[Instructions for the task]:
Omit any picture, and return the remaining data exactly as written.

[Information provided]:
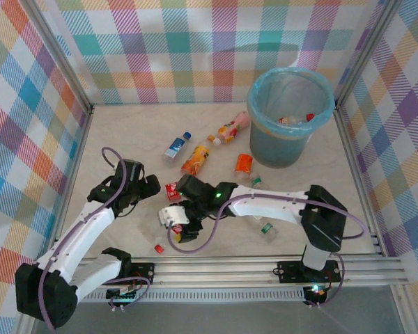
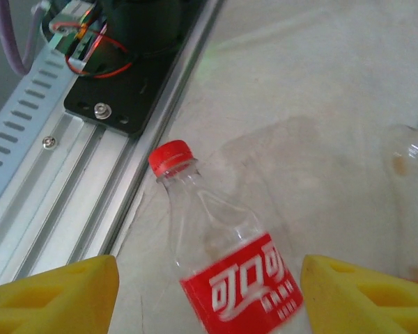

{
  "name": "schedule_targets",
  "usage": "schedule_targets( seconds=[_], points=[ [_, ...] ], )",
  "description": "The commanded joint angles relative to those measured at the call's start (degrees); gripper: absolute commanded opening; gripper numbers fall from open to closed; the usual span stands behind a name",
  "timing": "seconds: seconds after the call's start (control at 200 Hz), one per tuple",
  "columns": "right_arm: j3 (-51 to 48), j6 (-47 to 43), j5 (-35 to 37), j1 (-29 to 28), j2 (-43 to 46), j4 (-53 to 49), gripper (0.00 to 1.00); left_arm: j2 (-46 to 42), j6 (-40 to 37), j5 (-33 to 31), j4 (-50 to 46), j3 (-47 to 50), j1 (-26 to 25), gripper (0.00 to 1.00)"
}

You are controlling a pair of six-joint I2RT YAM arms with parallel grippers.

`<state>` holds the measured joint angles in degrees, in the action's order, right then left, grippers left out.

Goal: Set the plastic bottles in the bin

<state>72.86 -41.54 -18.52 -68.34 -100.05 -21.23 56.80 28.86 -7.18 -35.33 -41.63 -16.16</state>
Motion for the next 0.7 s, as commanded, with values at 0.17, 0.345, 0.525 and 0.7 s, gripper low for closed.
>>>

[Problem solution]:
{
  "name": "schedule_targets",
  "usage": "schedule_targets( seconds=[_], points=[ [_, ...] ], )",
  "description": "The commanded joint angles relative to those measured at the call's start (degrees); gripper: absolute commanded opening; gripper numbers fall from open to closed; the usual span stands behind a name",
  "timing": "seconds: seconds after the call's start (control at 200 Hz), one per tuple",
  "columns": "right_arm: j3 (-51 to 48), j6 (-47 to 43), j5 (-35 to 37), j1 (-29 to 28), j2 (-43 to 46), j4 (-53 to 49), gripper (0.00 to 1.00); left_arm: j2 (-46 to 42), j6 (-40 to 37), j5 (-33 to 31), j4 (-50 to 46), j3 (-47 to 50), j1 (-26 to 25), gripper (0.00 to 1.00)"
}

You are controlling a pair of six-joint I2RT YAM arms with parallel grippers.

`<state>` holds the measured joint angles in degrees, in the action's order, right then left, grippers left out.

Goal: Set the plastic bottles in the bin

<state>72.86 -41.54 -18.52 -68.34 -100.05 -21.23 56.80 28.86 -7.18 -35.33 -41.63 -16.16</state>
Motion for the next 0.7 s, as commanded, with values at 0.17, 0.345, 0.525 and 0.7 s, gripper low for closed.
>>>

No further work remains on this exercise.